I went to the polls last night planning to vote for Barak Obama. Like many of you, I credit Obama for improving our economy and our reputation abroad, while making it perfectly clear that he remains cold-blooded enough to use force when necessary. I think he's done right by Israel, and brought the country forward by reforming health care. I am in favor of gay marriage and I don't want a president who picks up the phone when an evangelical or T-Party whacko calls. So, the choice was clear, I thought.
Yet when the moment came to fill in my ballot I vacillated. Here's why: I don't have any special understanding of the economy. Though, I read piles of non-fiction there's never anything on my nightstand about money or banking. I understand finance, I think, about as well as the average GOP Jew understands foreign affairs or civil rights or the history of Judaism, which is to say, my grasp of it barely rises above the comic book level.
And that's what made me, at the very last second, think twice about voting for Obama. See, my GOP Jewish friends know quite a bit about money. They take money very seriously. Several have more than a lot of it. While I subscribe to TNR, the Atlantic, and the New Yorker, they read things like Business Week, the Economist, Cranes and Forbes. As a result, I know enough to spot the flaws in their arguments against Obama's foreign policy and his overall political philosophy, but I'm on much weaker ground when the conversation turns to the economy*. Unanimously, these wealthy GOP Jewish friends of mine opposed Obama, and because they are not bible-thumpers, fundamentalists, or T-Party morons, their objections came down to one thing: His plans to revitalize the economy and increase our incomes. And because I'd like to be wealthy, but recognize my shortcomings in this area, I hesitated.

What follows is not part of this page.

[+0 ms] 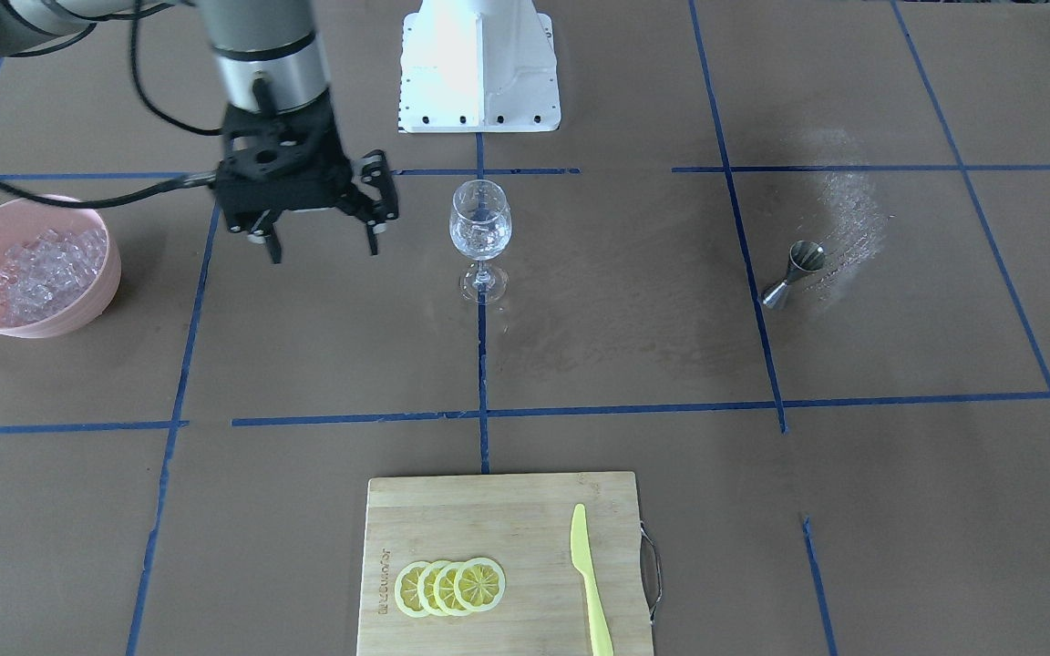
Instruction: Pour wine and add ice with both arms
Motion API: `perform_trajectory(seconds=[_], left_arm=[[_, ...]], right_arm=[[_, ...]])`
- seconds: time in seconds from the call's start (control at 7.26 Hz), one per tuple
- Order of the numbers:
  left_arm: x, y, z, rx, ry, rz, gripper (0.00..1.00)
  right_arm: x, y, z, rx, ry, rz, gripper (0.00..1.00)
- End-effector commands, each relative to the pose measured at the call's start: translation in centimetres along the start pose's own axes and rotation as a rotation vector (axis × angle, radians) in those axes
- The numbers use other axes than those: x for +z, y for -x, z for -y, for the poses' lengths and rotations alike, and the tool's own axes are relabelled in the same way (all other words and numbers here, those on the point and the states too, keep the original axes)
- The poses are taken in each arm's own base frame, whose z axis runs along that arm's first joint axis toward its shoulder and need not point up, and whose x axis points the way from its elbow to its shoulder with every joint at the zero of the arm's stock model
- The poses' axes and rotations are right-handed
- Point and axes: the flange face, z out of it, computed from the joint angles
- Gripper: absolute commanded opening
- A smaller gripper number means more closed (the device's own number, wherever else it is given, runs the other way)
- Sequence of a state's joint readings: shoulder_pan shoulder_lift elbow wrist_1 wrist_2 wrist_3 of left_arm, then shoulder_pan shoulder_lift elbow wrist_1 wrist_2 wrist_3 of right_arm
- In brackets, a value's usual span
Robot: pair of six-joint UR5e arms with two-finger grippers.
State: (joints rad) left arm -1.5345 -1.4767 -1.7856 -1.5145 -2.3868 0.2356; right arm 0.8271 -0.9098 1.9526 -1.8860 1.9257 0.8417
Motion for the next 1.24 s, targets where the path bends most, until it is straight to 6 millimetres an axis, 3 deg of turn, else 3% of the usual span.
perform_trajectory(seconds=[0.0, 0.28, 0.41, 0.69, 0.83, 0.96, 1.1], left_arm=[[-0.4, -0.4, 0.2, 0.009, -0.009, 0.001, 1.00], [-2.1, -0.7, 0.2, 0.014, -0.042, 0.010, 1.00], [-2.0, -0.6, 0.1, 0.013, -0.040, 0.015, 1.00], [-1.7, -0.4, -0.2, 0.007, -0.035, 0.009, 1.00], [-1.6, -0.3, -0.3, 0.004, -0.033, 0.008, 1.00], [-1.4, -0.1, -0.4, -0.002, -0.028, 0.011, 1.00], [-1.1, 0.2, -0.8, -0.013, -0.020, 0.013, 1.00]], right_arm=[[-0.2, -16.6, 2.5, -0.154, 0.081, -0.024, 1.00], [0.7, -32.0, -1.0, -0.247, 0.109, 0.017, 1.00], [0.6, -39.3, -4.4, -0.248, 0.120, 0.033, 1.00], [0.9, -51.1, -13.0, -0.128, 0.185, -0.013, 1.00], [3.4, -55.2, -17.1, -0.043, 0.262, -0.027, 1.00], [4.5, -57.3, -18.3, 0.005, 0.289, -0.028, 1.00], [4.5, -57.6, -18.6, 0.013, 0.291, -0.028, 1.00]])
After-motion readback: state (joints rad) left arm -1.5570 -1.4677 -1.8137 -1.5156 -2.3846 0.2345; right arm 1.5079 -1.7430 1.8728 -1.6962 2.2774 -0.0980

* An example: I can usually win an argument about the morality or pragmatism of universal health care, but not disagreements about the underlying economics. I have no doubt that reforming health care is the right thing to do, and I think I can prove it. But I have no idea if we can afford it, or if implementing it will harm or help the economy
To buy time, I went to the bottom of the ballot first and made my picks in the local races. As always, unless I knew the candidate personally. I picked Green or Socialist, or Working Families candidates -- not because I want a fringe, likely insane, candidate to win, but because I want the eventual winner to see a vote for progressive politics. And then it was time to vote for a president. For whom shall I cast my meaningless vote, I asked myself. Do I want wealth or freedom? Money or respect for science, facts and reality? Lower taxes or longer life expectancy?
Once I phrased it like that, the answer became obvious. I pulled the lever for Obama, and went home with a smile.
PS: Want me to vote Republican? Nominate Jack Donaghy.